Atget used an old bulky, 36 pound, large format wooden bellows camera that favored slow, extended exposures and gave his photos a twilit, somnambulist air. When Man Ray offered to secure a more advanced up-to-date camera Atget demurred, saying that this model would be too fast for the slower workings of his mind. Atget had likely gone through too many years, taking an early morning train out to the suburbs, or arriving at a scene somewhere in the sprawling center with his old mechanical companion, the two of them poised for that just-right ephemeral afternoon light.
Many of his favorite subjects were to be found on streets just around the corner from a bustling crowded avenue that would have registered as so many blurs. In fact an occasional blurred figure will appear, ghostlike, in front of one of his shop-front or stairway scenes, unexpectedly and unavoidably captured, like a prehistoric firefly in amber.

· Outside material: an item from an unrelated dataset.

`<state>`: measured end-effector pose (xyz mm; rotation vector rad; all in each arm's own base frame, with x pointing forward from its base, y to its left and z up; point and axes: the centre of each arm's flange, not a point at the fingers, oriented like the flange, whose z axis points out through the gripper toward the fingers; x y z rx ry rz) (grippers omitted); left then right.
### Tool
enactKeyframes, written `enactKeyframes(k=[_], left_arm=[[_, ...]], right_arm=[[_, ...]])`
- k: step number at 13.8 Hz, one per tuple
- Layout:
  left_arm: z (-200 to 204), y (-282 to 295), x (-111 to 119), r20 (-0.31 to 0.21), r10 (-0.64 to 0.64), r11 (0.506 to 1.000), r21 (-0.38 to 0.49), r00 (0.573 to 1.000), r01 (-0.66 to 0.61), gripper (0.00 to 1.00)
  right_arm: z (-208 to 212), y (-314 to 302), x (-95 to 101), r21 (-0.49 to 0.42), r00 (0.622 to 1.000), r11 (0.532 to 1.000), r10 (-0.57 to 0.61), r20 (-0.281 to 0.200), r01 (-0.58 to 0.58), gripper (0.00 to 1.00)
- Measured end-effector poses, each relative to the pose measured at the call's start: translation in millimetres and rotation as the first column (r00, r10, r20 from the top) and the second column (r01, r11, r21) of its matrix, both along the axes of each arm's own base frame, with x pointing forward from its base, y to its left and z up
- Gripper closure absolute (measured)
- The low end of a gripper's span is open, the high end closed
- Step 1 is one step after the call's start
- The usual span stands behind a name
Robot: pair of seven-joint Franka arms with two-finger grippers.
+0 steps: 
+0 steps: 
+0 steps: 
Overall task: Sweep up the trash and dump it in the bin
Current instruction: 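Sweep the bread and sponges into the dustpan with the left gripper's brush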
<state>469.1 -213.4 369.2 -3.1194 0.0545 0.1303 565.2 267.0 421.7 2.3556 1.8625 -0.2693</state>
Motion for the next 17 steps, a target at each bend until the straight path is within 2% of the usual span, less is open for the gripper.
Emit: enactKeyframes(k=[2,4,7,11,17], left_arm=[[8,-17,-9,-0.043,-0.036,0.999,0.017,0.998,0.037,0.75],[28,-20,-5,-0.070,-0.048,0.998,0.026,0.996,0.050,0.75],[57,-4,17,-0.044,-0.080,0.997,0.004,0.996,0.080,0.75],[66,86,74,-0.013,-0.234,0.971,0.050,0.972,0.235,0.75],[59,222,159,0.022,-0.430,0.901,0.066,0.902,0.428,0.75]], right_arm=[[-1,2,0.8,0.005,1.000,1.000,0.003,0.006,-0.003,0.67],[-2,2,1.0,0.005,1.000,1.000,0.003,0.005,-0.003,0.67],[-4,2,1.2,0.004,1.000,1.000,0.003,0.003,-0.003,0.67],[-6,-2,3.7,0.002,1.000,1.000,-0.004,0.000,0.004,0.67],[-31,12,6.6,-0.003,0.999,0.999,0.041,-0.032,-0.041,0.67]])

In his youth Atget had worked as a sailor and actor in a traveling theatrical troupe. It was in this group of repertory players that he met, in 1886, the woman who was to be his lifetime companion, Valentine Compagnon. When she died in 1926 Atget soon followed suit, passing away on August 4, 1927. Berenice Abbott, the young American photographer who was an assistant to Man Ray, befriended him in his last years and she took a photograph of him only two days before he died. He never lived to see this photo, nor did he live to see the acclaim his photos would gather due to the tireless archiving of his works by Abbott who was to become a photographer of renown. Her photographs of New York City in the 30's are works of reverence much like Atget's prints of Paris.